_Problem details_
Below are records; report the number of lines among them that include the word "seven", and nothing further.
Segment Start: Records supplied
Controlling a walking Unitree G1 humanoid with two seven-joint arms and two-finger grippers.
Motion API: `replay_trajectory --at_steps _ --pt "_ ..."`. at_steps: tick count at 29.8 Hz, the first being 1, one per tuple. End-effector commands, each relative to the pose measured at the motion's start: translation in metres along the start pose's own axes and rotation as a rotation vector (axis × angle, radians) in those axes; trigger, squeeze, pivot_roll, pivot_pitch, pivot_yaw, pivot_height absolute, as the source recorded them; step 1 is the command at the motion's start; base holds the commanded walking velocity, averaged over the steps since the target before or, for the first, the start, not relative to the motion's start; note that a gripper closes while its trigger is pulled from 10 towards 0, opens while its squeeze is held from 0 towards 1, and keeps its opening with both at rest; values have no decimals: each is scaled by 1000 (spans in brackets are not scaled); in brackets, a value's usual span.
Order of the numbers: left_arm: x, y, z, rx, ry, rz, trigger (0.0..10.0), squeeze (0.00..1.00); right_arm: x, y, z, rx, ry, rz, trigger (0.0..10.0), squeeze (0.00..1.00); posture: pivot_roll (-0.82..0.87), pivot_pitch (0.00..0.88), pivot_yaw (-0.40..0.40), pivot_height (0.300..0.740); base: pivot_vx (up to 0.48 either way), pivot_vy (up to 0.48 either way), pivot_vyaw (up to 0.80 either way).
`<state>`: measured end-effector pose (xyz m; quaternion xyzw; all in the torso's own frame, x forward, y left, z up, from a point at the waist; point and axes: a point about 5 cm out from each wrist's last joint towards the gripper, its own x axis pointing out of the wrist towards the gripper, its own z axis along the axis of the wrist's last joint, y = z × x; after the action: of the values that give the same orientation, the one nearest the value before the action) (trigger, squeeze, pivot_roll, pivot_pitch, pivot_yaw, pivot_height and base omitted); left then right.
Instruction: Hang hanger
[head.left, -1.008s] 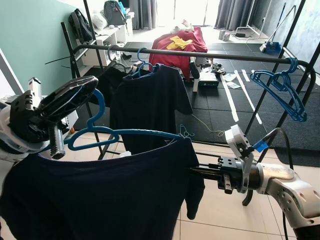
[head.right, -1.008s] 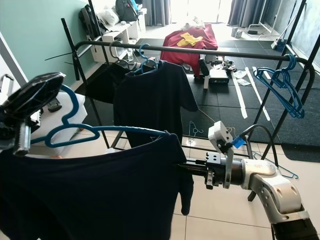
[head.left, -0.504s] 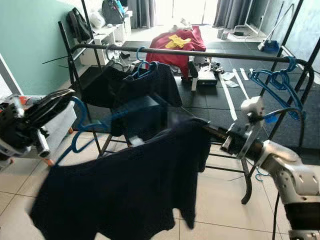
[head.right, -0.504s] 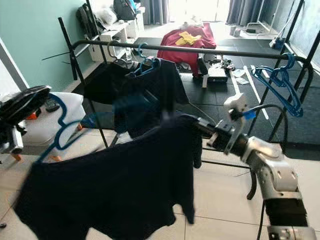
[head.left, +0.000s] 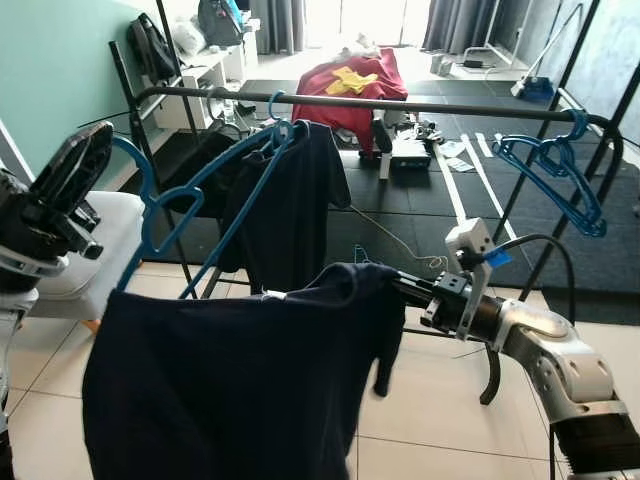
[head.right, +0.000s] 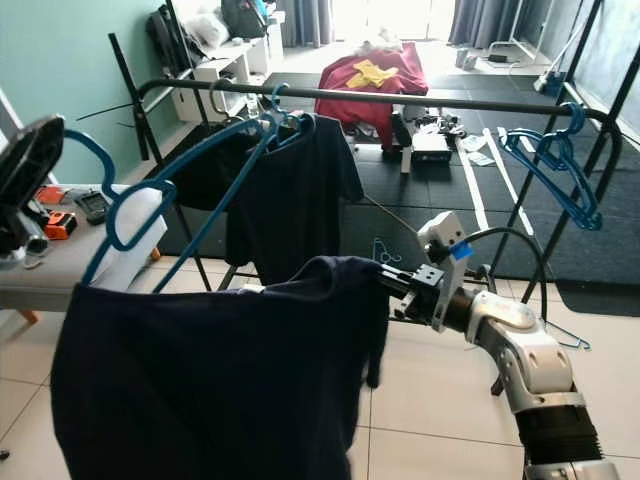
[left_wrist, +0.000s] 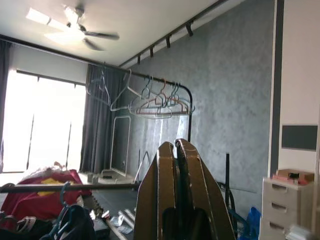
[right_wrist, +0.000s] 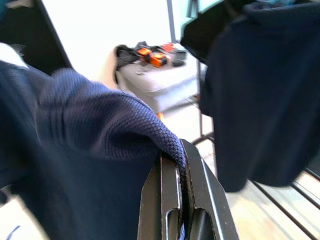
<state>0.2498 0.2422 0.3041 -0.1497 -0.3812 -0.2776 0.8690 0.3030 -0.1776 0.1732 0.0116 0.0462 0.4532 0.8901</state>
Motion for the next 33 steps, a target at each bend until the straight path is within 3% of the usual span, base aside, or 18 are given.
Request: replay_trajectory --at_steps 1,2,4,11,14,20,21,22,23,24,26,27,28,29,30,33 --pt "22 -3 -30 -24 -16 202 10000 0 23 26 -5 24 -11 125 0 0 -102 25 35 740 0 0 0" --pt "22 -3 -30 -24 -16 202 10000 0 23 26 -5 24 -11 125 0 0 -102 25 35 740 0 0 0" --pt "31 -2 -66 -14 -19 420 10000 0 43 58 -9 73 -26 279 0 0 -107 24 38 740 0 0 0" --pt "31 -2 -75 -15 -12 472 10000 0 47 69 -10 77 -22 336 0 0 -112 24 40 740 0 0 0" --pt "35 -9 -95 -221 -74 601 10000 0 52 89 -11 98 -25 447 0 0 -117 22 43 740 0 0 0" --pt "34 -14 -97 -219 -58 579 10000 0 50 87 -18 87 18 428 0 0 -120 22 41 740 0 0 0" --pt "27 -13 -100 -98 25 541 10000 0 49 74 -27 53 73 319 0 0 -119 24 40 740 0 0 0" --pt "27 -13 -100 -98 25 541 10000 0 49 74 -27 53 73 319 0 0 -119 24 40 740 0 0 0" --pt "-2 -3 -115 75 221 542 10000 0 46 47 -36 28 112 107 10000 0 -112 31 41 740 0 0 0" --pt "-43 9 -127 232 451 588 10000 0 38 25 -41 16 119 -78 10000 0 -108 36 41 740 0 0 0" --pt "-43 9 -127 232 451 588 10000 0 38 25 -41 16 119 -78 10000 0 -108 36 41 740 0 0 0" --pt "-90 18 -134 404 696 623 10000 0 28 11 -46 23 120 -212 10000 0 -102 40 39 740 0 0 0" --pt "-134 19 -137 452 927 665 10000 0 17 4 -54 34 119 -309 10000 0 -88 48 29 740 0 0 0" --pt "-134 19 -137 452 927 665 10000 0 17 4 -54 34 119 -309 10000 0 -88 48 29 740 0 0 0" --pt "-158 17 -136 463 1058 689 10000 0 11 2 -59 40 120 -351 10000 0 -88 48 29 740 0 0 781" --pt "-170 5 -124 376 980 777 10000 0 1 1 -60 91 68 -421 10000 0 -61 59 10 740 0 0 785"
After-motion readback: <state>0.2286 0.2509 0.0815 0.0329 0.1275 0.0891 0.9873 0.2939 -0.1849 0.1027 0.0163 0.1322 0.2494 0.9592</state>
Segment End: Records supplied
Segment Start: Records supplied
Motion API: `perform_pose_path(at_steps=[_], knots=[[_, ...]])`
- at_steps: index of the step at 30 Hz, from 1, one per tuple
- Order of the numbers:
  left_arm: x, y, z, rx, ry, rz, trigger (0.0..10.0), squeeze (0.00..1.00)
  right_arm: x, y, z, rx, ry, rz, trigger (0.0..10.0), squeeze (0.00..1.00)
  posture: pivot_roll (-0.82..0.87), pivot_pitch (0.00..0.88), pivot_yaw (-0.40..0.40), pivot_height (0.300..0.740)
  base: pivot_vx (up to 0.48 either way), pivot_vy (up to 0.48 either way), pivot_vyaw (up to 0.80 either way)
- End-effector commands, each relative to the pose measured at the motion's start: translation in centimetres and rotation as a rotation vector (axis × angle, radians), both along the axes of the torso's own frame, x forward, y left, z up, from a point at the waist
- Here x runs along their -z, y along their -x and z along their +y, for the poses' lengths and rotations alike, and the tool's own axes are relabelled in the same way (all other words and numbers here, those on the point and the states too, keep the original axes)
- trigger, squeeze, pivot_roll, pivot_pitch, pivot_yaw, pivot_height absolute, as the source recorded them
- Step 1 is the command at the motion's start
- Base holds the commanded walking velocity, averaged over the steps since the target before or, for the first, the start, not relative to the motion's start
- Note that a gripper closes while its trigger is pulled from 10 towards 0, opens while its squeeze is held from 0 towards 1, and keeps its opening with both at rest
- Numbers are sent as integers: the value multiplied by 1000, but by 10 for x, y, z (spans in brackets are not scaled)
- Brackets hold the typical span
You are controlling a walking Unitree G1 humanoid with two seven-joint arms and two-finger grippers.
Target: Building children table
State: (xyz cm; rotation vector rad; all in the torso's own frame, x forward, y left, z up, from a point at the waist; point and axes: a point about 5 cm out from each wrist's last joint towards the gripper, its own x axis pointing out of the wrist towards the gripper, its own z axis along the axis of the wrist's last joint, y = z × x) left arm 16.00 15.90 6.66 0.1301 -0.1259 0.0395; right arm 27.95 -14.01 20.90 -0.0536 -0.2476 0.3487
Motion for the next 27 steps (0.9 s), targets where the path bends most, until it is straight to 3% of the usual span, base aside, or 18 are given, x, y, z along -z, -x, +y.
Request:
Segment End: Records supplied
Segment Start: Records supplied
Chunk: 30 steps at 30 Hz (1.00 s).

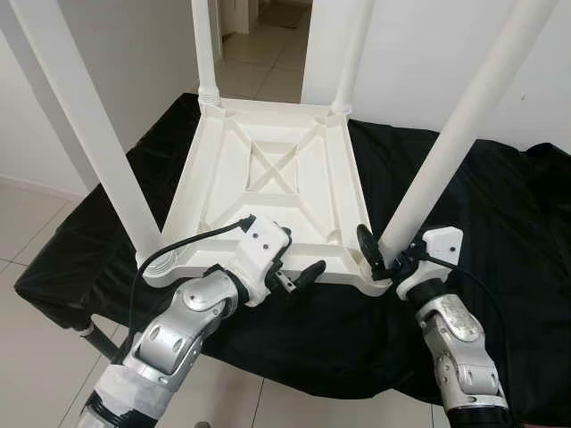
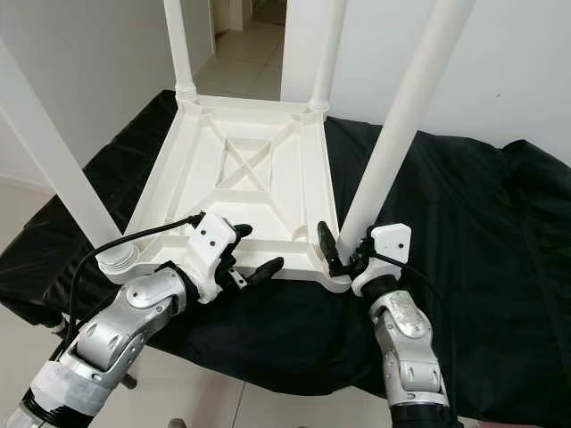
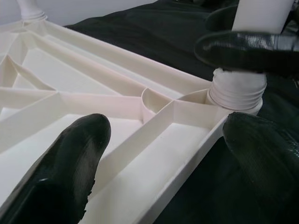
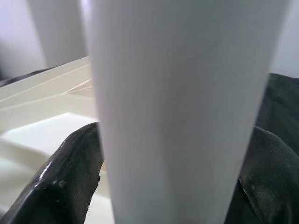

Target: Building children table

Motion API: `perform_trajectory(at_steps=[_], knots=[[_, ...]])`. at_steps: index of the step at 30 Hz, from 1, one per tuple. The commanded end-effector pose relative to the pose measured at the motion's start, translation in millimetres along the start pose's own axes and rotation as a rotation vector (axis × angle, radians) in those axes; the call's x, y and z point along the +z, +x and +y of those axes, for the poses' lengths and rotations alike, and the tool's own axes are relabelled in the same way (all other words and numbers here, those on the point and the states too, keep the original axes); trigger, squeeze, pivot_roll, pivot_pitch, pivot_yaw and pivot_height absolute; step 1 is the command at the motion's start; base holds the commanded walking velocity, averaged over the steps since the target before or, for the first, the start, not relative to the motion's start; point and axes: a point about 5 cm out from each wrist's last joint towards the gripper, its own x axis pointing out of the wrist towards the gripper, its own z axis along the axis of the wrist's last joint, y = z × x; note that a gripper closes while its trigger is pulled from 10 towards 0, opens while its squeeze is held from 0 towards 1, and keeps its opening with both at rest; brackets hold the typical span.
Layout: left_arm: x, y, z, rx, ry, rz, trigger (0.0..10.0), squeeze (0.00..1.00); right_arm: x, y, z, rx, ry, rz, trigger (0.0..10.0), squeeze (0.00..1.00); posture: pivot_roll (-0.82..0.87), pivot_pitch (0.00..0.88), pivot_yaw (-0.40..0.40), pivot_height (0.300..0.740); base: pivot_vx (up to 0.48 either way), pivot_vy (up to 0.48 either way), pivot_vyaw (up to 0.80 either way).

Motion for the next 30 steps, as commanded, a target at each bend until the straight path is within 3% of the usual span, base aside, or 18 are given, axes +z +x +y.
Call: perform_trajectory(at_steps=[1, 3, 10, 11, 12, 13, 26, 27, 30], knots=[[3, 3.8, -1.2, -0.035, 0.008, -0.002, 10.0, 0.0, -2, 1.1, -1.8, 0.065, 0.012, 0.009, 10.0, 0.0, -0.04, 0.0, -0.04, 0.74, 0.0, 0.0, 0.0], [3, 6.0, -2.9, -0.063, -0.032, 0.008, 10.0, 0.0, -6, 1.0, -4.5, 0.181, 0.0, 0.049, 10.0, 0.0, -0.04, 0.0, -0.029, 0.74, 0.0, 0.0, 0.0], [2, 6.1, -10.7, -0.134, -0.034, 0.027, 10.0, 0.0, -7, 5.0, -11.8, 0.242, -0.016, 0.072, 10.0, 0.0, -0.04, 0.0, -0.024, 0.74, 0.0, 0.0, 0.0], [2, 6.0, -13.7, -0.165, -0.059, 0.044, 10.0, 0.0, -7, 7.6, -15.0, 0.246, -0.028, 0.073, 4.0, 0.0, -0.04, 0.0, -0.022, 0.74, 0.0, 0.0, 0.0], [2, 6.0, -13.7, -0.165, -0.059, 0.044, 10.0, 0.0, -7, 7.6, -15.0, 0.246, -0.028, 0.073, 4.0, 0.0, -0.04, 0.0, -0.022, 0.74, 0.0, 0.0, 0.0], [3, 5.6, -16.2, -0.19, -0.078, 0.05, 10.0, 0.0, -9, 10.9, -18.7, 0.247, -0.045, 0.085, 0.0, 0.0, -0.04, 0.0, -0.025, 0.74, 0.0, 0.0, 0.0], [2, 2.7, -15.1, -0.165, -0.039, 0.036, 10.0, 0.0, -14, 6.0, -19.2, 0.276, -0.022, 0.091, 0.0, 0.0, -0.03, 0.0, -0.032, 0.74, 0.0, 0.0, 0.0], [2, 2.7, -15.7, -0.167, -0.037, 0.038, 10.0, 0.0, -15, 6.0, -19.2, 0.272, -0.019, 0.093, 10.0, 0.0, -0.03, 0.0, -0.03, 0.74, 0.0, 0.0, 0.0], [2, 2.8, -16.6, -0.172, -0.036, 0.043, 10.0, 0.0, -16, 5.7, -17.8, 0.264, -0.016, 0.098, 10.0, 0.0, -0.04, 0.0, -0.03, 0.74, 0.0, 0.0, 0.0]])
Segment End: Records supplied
_Answer to the problem_
2